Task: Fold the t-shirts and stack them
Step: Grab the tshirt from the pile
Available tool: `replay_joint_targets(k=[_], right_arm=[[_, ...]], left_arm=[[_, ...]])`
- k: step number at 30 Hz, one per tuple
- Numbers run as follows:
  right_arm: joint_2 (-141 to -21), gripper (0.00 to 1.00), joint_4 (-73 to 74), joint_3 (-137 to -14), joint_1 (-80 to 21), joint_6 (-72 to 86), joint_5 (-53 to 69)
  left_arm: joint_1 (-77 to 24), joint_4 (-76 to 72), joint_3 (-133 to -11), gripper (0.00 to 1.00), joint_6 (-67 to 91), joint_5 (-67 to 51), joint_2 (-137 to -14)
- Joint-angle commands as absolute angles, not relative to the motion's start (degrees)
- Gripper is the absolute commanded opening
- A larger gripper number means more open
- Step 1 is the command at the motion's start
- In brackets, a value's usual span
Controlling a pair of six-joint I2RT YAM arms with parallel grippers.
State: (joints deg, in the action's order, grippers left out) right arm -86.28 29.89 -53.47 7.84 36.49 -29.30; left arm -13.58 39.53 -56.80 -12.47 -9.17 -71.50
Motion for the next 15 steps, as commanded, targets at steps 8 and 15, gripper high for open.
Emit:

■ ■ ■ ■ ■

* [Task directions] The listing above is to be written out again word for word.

* [Result]
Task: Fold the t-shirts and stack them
Step: Grab the tshirt from the pile
Available tool: `replay_joint_targets(k=[_], right_arm=[[_, ...]], left_arm=[[_, ...]])`
- k: step number at 30 Hz, one per tuple
- Numbers run as follows:
  right_arm: joint_2 (-141 to -21), gripper (0.00 to 1.00), joint_4 (-73 to 74), joint_3 (-137 to -14), joint_1 (-80 to 21), joint_6 (-72 to 86), joint_5 (-53 to 69)
  left_arm: joint_1 (-77 to 24), joint_4 (-76 to 72), joint_3 (-133 to -11), gripper (0.00 to 1.00), joint_6 (-67 to 91), joint_5 (-67 to 51), joint_2 (-137 to -14)
- Joint-angle commands as absolute angles, not relative to the motion's start (degrees)
- Gripper is the absolute commanded opening
- A larger gripper number means more open
- Step 1 is the command at the motion's start
- In brackets, a value's usual span
Controlling a pair of six-joint I2RT YAM arms with parallel grippers.
State: (joints deg, in the action's order, grippers left out) right arm -86.28 29.89 -53.47 7.84 36.49 -29.30; left arm -13.58 39.53 -56.80 -12.47 -9.17 -71.50
Motion for the next 15 steps, as commanded, targets at steps 8 and 15, gripper high for open.
Emit:

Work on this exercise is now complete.